### Task description
When you reach the entries below, transcribe each one exactly as it stands.

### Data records
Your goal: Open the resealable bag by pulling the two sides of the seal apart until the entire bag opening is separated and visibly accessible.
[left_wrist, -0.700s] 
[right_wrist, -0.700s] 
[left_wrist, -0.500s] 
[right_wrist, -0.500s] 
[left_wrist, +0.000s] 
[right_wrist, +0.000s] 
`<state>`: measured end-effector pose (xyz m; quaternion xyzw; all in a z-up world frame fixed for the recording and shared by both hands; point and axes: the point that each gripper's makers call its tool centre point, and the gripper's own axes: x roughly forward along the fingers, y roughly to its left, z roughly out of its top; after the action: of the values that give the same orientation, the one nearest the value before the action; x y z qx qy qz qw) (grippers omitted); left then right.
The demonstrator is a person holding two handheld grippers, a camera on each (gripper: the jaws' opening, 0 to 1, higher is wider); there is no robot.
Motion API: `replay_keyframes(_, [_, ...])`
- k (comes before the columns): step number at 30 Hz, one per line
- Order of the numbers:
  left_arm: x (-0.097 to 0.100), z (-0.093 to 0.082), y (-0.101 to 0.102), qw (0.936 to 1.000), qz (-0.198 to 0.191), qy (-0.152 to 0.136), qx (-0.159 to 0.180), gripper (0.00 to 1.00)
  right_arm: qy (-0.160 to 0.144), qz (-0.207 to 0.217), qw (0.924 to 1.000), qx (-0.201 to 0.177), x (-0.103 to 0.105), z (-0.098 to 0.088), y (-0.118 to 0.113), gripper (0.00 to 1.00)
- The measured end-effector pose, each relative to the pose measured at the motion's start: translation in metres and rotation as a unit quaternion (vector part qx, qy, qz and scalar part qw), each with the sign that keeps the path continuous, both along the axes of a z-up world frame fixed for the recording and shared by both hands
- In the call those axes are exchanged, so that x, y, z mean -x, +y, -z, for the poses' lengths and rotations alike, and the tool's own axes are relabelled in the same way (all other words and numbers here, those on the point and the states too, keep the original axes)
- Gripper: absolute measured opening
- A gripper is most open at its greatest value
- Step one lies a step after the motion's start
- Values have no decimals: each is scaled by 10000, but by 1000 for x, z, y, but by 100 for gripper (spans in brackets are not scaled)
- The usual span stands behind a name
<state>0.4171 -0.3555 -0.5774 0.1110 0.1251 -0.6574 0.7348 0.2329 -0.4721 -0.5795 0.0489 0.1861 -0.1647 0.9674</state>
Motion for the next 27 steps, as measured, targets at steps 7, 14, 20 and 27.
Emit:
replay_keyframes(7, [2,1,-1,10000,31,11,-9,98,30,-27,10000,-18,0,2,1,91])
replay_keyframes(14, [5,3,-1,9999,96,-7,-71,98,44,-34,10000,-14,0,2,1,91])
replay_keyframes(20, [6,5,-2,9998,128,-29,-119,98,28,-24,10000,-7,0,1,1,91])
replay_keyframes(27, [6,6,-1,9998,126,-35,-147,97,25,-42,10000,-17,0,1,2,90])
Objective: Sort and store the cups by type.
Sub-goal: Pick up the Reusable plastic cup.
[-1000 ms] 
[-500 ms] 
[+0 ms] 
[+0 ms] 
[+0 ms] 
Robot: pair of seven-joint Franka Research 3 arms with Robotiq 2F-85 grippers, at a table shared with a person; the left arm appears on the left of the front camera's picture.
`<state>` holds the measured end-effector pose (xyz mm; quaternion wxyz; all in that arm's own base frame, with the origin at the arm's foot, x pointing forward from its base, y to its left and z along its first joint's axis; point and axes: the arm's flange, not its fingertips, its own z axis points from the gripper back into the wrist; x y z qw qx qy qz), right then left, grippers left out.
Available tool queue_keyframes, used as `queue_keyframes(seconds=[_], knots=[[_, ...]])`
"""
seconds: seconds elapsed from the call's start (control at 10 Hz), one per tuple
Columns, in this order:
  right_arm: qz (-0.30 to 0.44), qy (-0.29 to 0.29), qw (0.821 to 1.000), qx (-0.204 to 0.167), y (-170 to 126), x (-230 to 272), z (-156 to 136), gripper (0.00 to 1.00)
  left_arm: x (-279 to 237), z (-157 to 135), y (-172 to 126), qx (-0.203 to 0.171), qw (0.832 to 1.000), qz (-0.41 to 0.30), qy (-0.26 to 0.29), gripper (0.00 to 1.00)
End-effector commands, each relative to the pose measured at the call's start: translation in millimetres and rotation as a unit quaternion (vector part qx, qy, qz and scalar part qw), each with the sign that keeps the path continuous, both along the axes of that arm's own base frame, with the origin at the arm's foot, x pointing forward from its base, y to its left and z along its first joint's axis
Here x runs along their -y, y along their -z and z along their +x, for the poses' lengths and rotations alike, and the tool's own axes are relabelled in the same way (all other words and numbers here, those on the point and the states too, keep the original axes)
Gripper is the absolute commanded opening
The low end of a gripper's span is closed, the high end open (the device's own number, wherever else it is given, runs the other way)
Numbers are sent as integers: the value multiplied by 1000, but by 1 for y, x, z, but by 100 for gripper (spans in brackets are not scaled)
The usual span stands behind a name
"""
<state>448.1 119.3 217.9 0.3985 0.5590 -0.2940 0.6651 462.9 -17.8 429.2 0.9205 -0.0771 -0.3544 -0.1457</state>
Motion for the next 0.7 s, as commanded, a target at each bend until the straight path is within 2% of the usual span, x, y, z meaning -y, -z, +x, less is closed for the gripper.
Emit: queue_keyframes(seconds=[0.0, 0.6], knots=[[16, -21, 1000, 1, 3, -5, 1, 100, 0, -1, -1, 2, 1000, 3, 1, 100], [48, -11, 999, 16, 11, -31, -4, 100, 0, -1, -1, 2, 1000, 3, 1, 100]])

### Output for this exercise
Your goal: Open the resealable bag by pulling the two sides of the seal apart until the entire bag opening is separated and visibly accessible.
[left_wrist, -0.700s] 
[right_wrist, -0.700s] 
[left_wrist, -0.500s] 
[right_wrist, -0.500s] 
[left_wrist, +0.000s] 
[right_wrist, +0.000s] 
`<state>`: measured end-effector pose (xyz m; quaternion xyzw; all in a z-up world frame fixed for the recording and shared by both hands; point and axes: the point that each gripper's makers call its tool centre point, and the gripper's own axes: x roughly forward along the fingers, y roughly to its left, z roughly out of its top; after the action: of the values that give the same orientation, the one nearest the value before the action; x y z qx qy qz qw) (grippers omitted); left then right.
The demonstrator is a person holding two handheld grippers, a camera on each (gripper: the jaws' opening, 0 to 1, higher is wider); there is no robot.
Motion API: `replay_keyframes(_, [_, ...])`
- k (comes before the columns): step number at 30 Hz, one per line
- Order of the numbers:
  left_arm: x (-0.097 to 0.100), z (-0.093 to 0.082), y (-0.101 to 0.102), qw (0.936 to 1.000), qz (-0.198 to 0.191), qy (-0.152 to 0.136), qx (-0.159 to 0.180), gripper (0.00 to 1.00)
  right_arm: qy (-0.160 to 0.144), qz (-0.207 to 0.217), qw (0.924 to 1.000), qx (-0.201 to 0.177), x (-0.103 to 0.105), z (-0.098 to 0.088), y (-0.118 to 0.113), gripper (0.00 to 1.00)
- The measured end-effector pose, each relative to the pose measured at the motion's start: translation in metres and rotation as a unit quaternion (vector part qx, qy, qz and scalar part qw), each with the sign that keeps the path continuous, both along the axes of a z-up world frame fixed for the recording and shared by both hands
- In the call those axes are exchanged, so that x, y, z mean -x, +y, -z, for the poses' lengths and rotations alike, and the tool's own axes are relabelled in the same way (all other words and numbers here, those on the point and the states too, keep the original axes)
- Gripper: absolute measured opening
- A gripper is most open at its greatest value
- Step one lies a step after the motion's start
- Values have no decimals: each is scaled by 10000, but by 1000 for x, z, y, but by 100 for gripper (spans in brackets are not scaled)
- The usual span stands behind a name
<state>0.4171 -0.3555 -0.5774 0.1110 0.1251 -0.6574 0.7348 0.2329 -0.4721 -0.5795 0.0489 0.1861 -0.1647 0.9674</state>
Motion for the next 27 steps, as measured, targets at steps 7, 14, 20 and 27.
Emit:
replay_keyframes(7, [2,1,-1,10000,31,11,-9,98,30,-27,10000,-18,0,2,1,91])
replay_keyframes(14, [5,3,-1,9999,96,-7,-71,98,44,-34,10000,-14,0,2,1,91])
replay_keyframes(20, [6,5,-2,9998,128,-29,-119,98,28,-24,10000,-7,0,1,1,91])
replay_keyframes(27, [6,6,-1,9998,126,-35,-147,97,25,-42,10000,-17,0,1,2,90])
Objective: Sort and store the cups by type.
Sub-goal: Pick up the Reusable plastic cup.
[-1000 ms] 
[-500 ms] 
[+0 ms] 
[+0 ms] 
[+0 ms] 
Robot: pair of seven-joint Franka Research 3 arms with Robotiq 2F-85 grippers, at a table shared with a person; the left arm appears on the left of the front camera's picture.
`<state>` holds the measured end-effector pose (xyz mm; quaternion wxyz; all in that arm's own base frame, with the origin at the arm's foot, x pointing forward from its base, y to its left and z along its first joint's axis; point and axes: the arm's flange, not its fingertips, its own z axis points from the gripper back into the wrist; x y z qw qx qy qz), right then left, grippers left out.
Available tool queue_keyframes, used as `queue_keyframes(seconds=[_], knots=[[_, ...]])`
"""
seconds: seconds elapsed from the call's start (control at 10 Hz), one per tuple
Columns, in this order:
  right_arm: qz (-0.30 to 0.44), qy (-0.29 to 0.29), qw (0.821 to 1.000), qx (-0.204 to 0.167), y (-170 to 126), x (-230 to 272), z (-156 to 136), gripper (0.00 to 1.00)
  left_arm: x (-279 to 237), z (-157 to 135), y (-172 to 126), qx (-0.203 to 0.171), qw (0.832 to 1.000), qz (-0.41 to 0.30), qy (-0.26 to 0.29), gripper (0.00 to 1.00)
End-effector commands, each relative to the pose measured at the call's start: translation in millimetres and rotation as a unit quaternion (vector part qx, qy, qz and scalar part qw), each with the sign that keeps the path continuous, both along the axes of that arm's own base frame, with the origin at the arm's foot, x pointing forward from its base, y to its left and z along its first joint's axis
Here x runs along their -y, y along their -z and z along their +x, for the poses' lengths and rotations alike, and the tool's own axes are relabelled in the same way (all other words and numbers here, those on the point and the states too, keep the original axes)
Gripper is the absolute commanded opening
The low end of a gripper's span is closed, the high end open (the device's own number, wherever else it is given, runs the other way)
Numbers are sent as integers: the value multiplied by 1000, but by 1 for y, x, z, but by 100 for gripper (spans in brackets are not scaled)
The usual span stands behind a name
"""
<state>448.1 119.3 217.9 0.3985 0.5590 -0.2940 0.6651 462.9 -17.8 429.2 0.9205 -0.0771 -0.3544 -0.1457</state>
Motion for the next 0.7 s, as commanded, a target at each bend until the straight path is within 2% of the usual span, x, y, z meaning -y, -z, +x, less is closed for the gripper.
Emit: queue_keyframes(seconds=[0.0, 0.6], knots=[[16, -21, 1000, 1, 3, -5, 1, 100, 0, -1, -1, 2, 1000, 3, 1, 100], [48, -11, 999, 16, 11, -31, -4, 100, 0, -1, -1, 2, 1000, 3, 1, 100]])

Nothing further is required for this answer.